▶ **PROBLEM TO WORK ON**
The expected output is every record below, transcribed exactly, with the pictures left out.
*** DATA EXTRACTS ***
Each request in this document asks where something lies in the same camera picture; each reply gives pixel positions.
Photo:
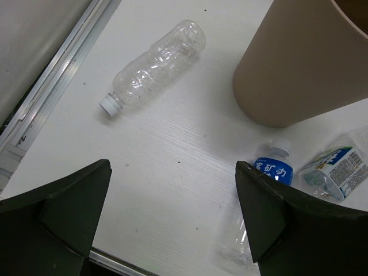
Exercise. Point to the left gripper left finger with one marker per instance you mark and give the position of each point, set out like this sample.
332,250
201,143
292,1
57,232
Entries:
50,230

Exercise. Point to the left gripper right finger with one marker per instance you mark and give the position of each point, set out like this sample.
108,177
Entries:
293,233

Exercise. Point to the blue label plastic bottle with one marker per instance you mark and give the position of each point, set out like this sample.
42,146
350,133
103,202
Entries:
233,246

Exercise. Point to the green label clear bottle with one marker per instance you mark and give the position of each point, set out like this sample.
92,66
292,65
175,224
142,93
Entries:
337,171

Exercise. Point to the brown round bin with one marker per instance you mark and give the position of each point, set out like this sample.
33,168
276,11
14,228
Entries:
306,58

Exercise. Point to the clear unlabelled plastic bottle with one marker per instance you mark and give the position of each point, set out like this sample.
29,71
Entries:
151,72

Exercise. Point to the left aluminium frame rail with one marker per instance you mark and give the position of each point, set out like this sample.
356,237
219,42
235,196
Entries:
50,86

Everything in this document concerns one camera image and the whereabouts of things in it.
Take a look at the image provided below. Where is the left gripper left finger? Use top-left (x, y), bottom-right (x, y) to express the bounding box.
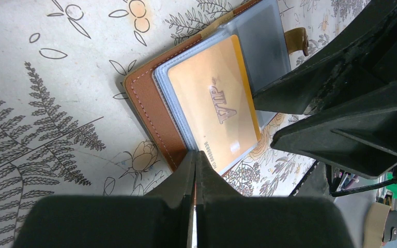
top-left (13, 151), bottom-right (196, 247)

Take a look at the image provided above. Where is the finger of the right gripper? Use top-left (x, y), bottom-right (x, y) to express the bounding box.
top-left (271, 81), bottom-right (397, 179)
top-left (253, 1), bottom-right (397, 114)

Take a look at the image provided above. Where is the floral patterned table mat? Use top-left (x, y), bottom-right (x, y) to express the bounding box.
top-left (0, 1), bottom-right (368, 247)

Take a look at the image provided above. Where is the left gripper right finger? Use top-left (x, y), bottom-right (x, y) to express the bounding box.
top-left (195, 151), bottom-right (353, 247)

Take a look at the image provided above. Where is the brown leather card holder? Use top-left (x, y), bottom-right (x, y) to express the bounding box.
top-left (124, 1), bottom-right (308, 174)
*** End of DATA EXTRACTS ***
▶ **EXERCISE OUTPUT**
Each request in this document asks where something lies in the same camera picture; each reply gives pixel positions.
Photo:
Exercise. Point to the left gripper left finger with one marker per instance you mark and give the position of each point, set out like this sample.
332,250
201,143
292,1
57,232
Entries:
50,230

Exercise. Point to the left gripper right finger with one marker per instance you mark and give the position of each point, set out like this sample.
108,177
Entries:
293,233

Exercise. Point to the blue label plastic bottle with one marker per instance you mark and give the position of each point, set out like this sample.
42,146
350,133
103,202
Entries:
233,246

Exercise. Point to the green label clear bottle with one marker per instance you mark and give the position of each point, set out like this sample.
92,66
292,65
175,224
142,93
Entries:
337,171

Exercise. Point to the brown round bin with one marker per instance you mark and give the position of each point, set out like this sample.
33,168
276,11
14,228
Entries:
306,58

Exercise. Point to the clear unlabelled plastic bottle with one marker per instance you mark and give the position of each point, set out like this sample.
29,71
Entries:
151,72

Exercise. Point to the left aluminium frame rail with one marker per instance you mark and give the position of each point, set out like this sample.
356,237
219,42
235,196
Entries:
50,86

Everything in this document concerns one camera image and the whereabouts of things in it.
Take a look at the image provided below. Where is the left gripper left finger? Use top-left (x, y), bottom-right (x, y) to express the bounding box.
top-left (13, 151), bottom-right (196, 247)

Take a look at the image provided above. Where is the finger of the right gripper? Use top-left (x, y), bottom-right (x, y) to express the bounding box.
top-left (271, 81), bottom-right (397, 179)
top-left (253, 1), bottom-right (397, 114)

Take a look at the image provided above. Where is the floral patterned table mat? Use top-left (x, y), bottom-right (x, y) to express the bounding box.
top-left (0, 1), bottom-right (368, 247)

Take a look at the image provided above. Where is the left gripper right finger? Use top-left (x, y), bottom-right (x, y) to express the bounding box.
top-left (195, 151), bottom-right (353, 247)

Take a look at the image provided above. Where is the brown leather card holder? Use top-left (x, y), bottom-right (x, y) to express the bounding box.
top-left (124, 1), bottom-right (308, 174)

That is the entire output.